[Stored entries]
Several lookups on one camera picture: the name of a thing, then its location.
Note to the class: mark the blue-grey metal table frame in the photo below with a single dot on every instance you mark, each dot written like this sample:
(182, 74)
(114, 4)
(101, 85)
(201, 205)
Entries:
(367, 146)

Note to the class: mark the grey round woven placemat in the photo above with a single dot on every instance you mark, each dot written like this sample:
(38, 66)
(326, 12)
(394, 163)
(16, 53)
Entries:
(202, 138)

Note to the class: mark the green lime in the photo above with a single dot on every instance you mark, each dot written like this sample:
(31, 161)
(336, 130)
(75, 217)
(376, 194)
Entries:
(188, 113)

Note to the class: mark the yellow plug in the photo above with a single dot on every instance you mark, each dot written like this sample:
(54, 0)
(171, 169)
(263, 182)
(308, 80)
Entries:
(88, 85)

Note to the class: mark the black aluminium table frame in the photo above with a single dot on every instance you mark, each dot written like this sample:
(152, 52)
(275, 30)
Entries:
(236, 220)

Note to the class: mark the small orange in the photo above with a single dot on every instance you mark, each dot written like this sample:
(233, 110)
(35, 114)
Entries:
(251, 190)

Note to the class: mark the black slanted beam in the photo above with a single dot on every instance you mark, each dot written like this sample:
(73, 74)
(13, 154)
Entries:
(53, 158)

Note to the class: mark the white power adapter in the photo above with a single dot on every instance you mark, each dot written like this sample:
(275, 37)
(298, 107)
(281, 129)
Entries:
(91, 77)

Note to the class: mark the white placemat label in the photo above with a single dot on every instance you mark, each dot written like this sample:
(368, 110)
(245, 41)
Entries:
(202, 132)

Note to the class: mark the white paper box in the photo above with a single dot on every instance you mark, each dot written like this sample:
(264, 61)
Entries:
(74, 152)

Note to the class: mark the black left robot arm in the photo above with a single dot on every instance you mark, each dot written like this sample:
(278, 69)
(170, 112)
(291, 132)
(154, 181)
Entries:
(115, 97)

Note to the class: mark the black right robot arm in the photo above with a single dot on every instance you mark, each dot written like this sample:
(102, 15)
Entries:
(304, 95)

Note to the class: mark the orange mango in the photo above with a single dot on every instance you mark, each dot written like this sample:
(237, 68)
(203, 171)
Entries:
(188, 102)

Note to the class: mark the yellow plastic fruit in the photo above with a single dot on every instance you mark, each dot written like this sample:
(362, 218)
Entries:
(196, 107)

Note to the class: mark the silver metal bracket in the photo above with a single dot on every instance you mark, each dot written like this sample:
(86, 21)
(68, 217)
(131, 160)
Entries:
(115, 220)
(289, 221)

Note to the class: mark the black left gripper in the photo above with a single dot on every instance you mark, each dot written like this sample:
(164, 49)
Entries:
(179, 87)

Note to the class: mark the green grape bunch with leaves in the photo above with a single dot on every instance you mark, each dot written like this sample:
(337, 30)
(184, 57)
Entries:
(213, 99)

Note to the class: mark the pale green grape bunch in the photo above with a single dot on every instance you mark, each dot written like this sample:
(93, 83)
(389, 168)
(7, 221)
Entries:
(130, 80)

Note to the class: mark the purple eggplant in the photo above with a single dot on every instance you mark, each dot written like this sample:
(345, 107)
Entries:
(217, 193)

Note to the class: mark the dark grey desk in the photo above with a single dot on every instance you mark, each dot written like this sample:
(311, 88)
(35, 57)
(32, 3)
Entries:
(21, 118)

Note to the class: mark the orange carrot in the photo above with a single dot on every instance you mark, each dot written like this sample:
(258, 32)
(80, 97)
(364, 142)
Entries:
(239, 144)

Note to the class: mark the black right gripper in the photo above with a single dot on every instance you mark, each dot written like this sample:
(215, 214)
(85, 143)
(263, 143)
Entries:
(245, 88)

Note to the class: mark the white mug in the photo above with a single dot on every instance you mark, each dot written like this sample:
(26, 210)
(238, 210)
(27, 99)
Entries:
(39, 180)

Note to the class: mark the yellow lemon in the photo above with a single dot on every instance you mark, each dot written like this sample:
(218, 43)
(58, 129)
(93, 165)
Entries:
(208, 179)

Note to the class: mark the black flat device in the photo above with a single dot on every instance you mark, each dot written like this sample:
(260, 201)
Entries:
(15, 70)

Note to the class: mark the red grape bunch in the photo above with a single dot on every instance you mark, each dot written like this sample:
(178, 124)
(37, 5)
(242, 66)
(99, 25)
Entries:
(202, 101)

*WHAT YOU HAVE TO DO*. Retype the data in full, and keep every line identical to the original.

*WRITTEN SOLUTION*.
Several lookups on one camera picture: the name of a thing, then its location.
Note to the class: mark the blue-grey metal table frame in the photo below with a single dot on every instance you mark, each dot written like this sample:
(182, 74)
(114, 4)
(101, 85)
(201, 205)
Entries:
(367, 146)

Note to the class: mark the grey round woven placemat in the photo above with a single dot on every instance you mark, each dot written like this sample:
(38, 66)
(326, 12)
(394, 163)
(16, 53)
Entries:
(202, 138)

Note to the class: mark the green lime in the photo above with a single dot on every instance you mark, each dot written like this sample:
(31, 161)
(336, 130)
(75, 217)
(376, 194)
Entries:
(188, 113)

Note to the class: mark the yellow plug in the photo above with a single dot on every instance you mark, each dot written like this sample:
(54, 0)
(171, 169)
(263, 182)
(308, 80)
Entries:
(88, 85)

Note to the class: mark the black aluminium table frame in the photo above with a single dot on every instance you mark, each dot written like this sample:
(152, 52)
(275, 30)
Entries:
(236, 220)

Note to the class: mark the small orange in the photo above with a single dot on every instance you mark, each dot written like this sample:
(233, 110)
(35, 114)
Entries:
(251, 190)

Note to the class: mark the black slanted beam in the photo above with a single dot on every instance you mark, each dot written like this sample:
(73, 74)
(13, 154)
Entries:
(53, 158)

Note to the class: mark the white power adapter in the photo above with a single dot on every instance you mark, each dot written like this sample:
(275, 37)
(298, 107)
(281, 129)
Entries:
(91, 77)

Note to the class: mark the white placemat label in the photo above with a single dot on every instance you mark, each dot written like this sample:
(368, 110)
(245, 41)
Entries:
(202, 132)

Note to the class: mark the white paper box in the photo above with a single dot on every instance you mark, each dot written like this sample:
(264, 61)
Entries:
(74, 152)

Note to the class: mark the black left robot arm in the photo above with a single dot on every instance you mark, each dot written like this sample:
(278, 69)
(170, 112)
(291, 132)
(154, 181)
Entries:
(115, 97)

Note to the class: mark the black right robot arm in the photo above with a single dot on every instance you mark, each dot written like this sample:
(102, 15)
Entries:
(304, 95)

Note to the class: mark the orange mango in the photo above with a single dot on every instance you mark, each dot written like this sample:
(237, 68)
(203, 171)
Entries:
(188, 102)

Note to the class: mark the yellow plastic fruit in the photo above with a single dot on every instance you mark, each dot written like this sample:
(362, 218)
Entries:
(196, 107)

Note to the class: mark the silver metal bracket in the photo above with a single dot on every instance you mark, each dot written like this sample:
(86, 21)
(68, 217)
(131, 160)
Entries:
(115, 220)
(289, 221)

Note to the class: mark the black left gripper in the photo above with a single dot on every instance you mark, each dot written like this sample:
(164, 49)
Entries:
(179, 87)

Note to the class: mark the green grape bunch with leaves in the photo above with a single dot on every instance you mark, each dot written like this sample:
(337, 30)
(184, 57)
Entries:
(213, 99)

Note to the class: mark the pale green grape bunch in the photo above with a single dot on every instance you mark, each dot written like this sample:
(93, 83)
(389, 168)
(7, 221)
Entries:
(130, 80)

Note to the class: mark the purple eggplant in the photo above with a single dot on every instance you mark, each dot written like this sample:
(345, 107)
Entries:
(217, 193)

Note to the class: mark the dark grey desk in the photo above with a single dot on every instance you mark, each dot written like this sample:
(311, 88)
(35, 57)
(32, 3)
Entries:
(21, 118)

Note to the class: mark the orange carrot in the photo above with a single dot on every instance you mark, each dot written like this sample:
(258, 32)
(80, 97)
(364, 142)
Entries:
(239, 144)

Note to the class: mark the black right gripper in the photo above with a single dot on every instance you mark, each dot written like this sample:
(215, 214)
(85, 143)
(263, 143)
Entries:
(245, 88)

Note to the class: mark the white mug in the photo above with a single dot on every instance you mark, each dot written like this sample:
(26, 210)
(238, 210)
(27, 99)
Entries:
(39, 180)

Note to the class: mark the yellow lemon in the photo above with a single dot on every instance you mark, each dot written like this sample:
(218, 43)
(58, 129)
(93, 165)
Entries:
(208, 179)

Note to the class: mark the black flat device in the photo above with a single dot on every instance you mark, each dot written like this sample:
(260, 201)
Entries:
(15, 70)

Note to the class: mark the red grape bunch in the photo above with a single dot on every instance you mark, each dot written like this sample:
(178, 124)
(37, 5)
(242, 66)
(99, 25)
Entries:
(202, 101)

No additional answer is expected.